Friday, 10 November 2017

Danger Mouse, Special Agent Oso and James Bond

A little while ago, I posted a tweet about a couple of Bond-inspired episode titles from the latest series of Danger Mouse, featuring the world's greatest secret agent. I was subsequently alerted to another children’s animated series, Special Agent Oso, whose episode titles are also Bond-inspired.
 
The title of episode 13 of series 2 (2017) of Danger Mouse
 

Special Agent Oso is a pre-school series about a bear who, in each episode, helps a child complete a task (for instance, flying a kite or setting the table).

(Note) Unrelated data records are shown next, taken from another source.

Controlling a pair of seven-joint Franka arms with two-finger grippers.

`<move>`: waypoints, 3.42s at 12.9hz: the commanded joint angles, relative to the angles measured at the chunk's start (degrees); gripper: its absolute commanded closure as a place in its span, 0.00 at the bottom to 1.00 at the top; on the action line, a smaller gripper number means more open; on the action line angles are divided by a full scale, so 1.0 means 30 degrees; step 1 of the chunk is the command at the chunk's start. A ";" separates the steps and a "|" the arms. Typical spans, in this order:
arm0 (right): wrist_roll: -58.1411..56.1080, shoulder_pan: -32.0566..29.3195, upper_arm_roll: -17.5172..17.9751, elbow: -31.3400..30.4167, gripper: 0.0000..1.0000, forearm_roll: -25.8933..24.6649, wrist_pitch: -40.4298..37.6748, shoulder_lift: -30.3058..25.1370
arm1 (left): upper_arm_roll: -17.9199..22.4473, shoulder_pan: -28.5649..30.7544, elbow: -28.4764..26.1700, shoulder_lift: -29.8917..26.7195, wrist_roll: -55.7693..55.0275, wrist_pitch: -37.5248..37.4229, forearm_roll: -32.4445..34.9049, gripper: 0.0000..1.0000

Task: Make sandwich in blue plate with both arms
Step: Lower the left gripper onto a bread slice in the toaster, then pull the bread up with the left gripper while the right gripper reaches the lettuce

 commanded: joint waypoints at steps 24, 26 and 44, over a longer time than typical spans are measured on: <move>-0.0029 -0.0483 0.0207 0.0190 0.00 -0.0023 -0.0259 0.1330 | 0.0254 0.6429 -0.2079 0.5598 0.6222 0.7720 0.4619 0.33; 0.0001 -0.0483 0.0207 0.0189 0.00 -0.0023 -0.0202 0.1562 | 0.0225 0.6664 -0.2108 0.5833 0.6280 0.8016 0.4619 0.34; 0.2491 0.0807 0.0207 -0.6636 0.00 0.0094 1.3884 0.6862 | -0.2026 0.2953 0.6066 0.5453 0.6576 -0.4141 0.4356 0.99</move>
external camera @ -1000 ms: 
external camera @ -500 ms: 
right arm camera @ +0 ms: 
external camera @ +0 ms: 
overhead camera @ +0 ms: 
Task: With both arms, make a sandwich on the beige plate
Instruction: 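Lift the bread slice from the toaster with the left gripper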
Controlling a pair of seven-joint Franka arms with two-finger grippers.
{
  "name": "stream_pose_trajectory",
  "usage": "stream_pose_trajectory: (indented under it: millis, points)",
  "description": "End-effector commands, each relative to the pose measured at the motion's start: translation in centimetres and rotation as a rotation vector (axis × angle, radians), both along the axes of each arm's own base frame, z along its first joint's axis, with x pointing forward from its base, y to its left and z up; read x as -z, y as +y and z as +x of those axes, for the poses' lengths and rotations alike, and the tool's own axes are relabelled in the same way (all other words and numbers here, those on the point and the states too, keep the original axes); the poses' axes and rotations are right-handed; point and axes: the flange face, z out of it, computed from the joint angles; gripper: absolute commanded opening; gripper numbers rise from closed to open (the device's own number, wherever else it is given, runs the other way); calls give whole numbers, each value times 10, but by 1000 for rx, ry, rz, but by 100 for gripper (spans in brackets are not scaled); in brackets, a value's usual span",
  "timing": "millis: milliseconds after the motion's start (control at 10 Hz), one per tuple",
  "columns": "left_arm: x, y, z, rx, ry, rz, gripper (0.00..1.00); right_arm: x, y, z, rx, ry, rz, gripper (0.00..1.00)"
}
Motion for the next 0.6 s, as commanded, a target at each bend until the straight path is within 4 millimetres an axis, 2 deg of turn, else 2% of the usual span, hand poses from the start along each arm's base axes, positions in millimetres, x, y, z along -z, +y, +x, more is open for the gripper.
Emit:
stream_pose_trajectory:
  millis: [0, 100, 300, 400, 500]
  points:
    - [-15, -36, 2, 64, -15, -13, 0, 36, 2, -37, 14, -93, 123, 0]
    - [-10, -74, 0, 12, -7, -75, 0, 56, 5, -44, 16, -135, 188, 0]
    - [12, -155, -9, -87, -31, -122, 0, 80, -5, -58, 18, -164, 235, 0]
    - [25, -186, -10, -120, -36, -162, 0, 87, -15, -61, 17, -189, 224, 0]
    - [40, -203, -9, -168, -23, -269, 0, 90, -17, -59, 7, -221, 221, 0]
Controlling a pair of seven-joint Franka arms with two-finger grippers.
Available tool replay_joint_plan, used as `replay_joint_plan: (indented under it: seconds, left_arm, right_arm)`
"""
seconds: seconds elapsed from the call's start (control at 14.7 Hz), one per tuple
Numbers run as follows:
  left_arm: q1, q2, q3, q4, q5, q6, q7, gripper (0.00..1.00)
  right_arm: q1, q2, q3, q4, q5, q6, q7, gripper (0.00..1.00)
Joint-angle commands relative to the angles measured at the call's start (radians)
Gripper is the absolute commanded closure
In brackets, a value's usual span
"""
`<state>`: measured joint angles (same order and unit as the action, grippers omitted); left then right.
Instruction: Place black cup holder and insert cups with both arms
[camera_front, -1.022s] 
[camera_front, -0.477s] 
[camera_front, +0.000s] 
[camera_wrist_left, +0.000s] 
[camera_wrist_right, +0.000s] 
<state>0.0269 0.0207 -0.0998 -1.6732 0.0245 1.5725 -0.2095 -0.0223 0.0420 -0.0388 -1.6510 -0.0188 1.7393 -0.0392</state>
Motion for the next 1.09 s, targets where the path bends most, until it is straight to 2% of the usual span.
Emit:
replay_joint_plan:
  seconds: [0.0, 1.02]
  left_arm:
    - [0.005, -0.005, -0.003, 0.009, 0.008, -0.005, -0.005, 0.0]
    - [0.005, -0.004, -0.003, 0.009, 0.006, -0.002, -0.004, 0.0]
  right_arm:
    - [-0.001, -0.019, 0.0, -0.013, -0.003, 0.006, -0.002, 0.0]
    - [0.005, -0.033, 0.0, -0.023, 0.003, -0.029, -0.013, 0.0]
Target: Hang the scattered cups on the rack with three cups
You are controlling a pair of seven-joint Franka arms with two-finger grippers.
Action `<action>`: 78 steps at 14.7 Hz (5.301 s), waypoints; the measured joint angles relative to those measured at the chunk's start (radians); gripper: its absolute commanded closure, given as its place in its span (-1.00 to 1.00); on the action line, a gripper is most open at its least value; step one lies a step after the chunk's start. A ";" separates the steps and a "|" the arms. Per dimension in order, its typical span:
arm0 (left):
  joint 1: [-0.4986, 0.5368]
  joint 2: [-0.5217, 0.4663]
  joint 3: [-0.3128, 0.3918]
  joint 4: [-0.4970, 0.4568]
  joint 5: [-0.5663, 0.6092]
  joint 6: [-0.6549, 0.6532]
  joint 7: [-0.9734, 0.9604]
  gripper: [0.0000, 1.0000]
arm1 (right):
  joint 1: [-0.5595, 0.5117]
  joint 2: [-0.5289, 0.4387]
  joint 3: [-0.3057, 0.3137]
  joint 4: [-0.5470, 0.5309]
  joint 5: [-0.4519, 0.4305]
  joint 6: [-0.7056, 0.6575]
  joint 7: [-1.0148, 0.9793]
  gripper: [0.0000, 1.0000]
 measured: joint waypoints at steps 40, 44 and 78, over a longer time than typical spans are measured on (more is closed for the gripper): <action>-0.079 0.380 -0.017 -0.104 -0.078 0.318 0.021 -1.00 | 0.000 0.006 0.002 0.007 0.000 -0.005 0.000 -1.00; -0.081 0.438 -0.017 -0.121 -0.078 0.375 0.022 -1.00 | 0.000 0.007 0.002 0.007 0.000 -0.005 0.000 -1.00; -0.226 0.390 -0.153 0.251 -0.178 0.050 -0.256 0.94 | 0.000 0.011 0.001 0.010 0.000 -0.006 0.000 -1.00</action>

The series was originally broadcast on the Disney Channel in 2009. Series 1 was broadcast between 2009 and 2010, the second from 2010 to 2012. In total, 116 episodes were shown, each one with a title that plays on the names of the Bond films or, in two cases, the titles of Bond songs.
 

There is, for example, ‘From Grandma With Love’ (From Russia With Love), ‘A Zoo To A Thrill’ (A View To A Kill), ‘The Chairs Are Not Enough’ (The World Is Not Enough), and Dr Snow (Dr No). Some of the titles are unintentionally ironic. ‘License to Cheer Up’ is obviously based on Licence to Kill, which, until the Daniel Craig era, had been the most serious and humourless Bond film of the series. ‘Drink Another Day’ (Die Another Day), meanwhile, could be the very words Bond lives by.
 

Just for fun, I catalogued all the titles and did some basic analysis to see if any patterns emerged in the selection of Bond film titles. The most commonly used film name is Goldfinger with 11 occurrences. Octopussy, Tomorrow Never Dies, Moonraker, and Never Say Never Again are the least frequently used film names, with one occurrence each.
 
Frequency of Bond film titles used in Special Agent Oso
 

There is no clear difference in the choice of titles between the two series; generally, the most commonly used film names in series 1 remain common in series 2, but there are some interesting differences. Diamonds Are Forever, Licence to Kill and The World Is Not Enough are used less in series 2, while Dr No, The Man With The Golden Gun, and Thunderball increase in frequency in series 2. The most substantial increase is Quantum of Solace, which isn’t represented at all in series 1, but accounts for almost 6% of titles in series 2. Series 1 was broadcast in 2009, after Quantum of Solace had been released, but presumably planning of the series began before the film’s release date of 2008.
 
Comparative proportions of film titles used in series 1 and 2 of Special Agent Oso
 

What is mildly surprising is the middle ranking of From Russia With Love. The film title is a favourite of newspaper headline writers, but evidently the writers of Special Agent Oso haven’t been quite so keen. It seems that what is suitable for the press isn’t necessarily so suitable or amenable for children’s programming. The survey of Special Agent Oso titles also shows that Bond film names have varying levels of adaptability. Octopussy and Moonraker have poor adaptability and are little used, while Goldfinger has a high level of adaptability and is prolific.
 

Returning to Danger Mouse, since the cartoon was relaunched in 2015, there have been only ten episodes with Bond-inspired titles. While this is too small a dataset for comparison with Special Agent Oso, it is revealing that the only Bond film title to be used twice in Danger Mouse is Goldfinger – Greenfinger (also the name of a Special Agent Oso episode) and Gold Flinger.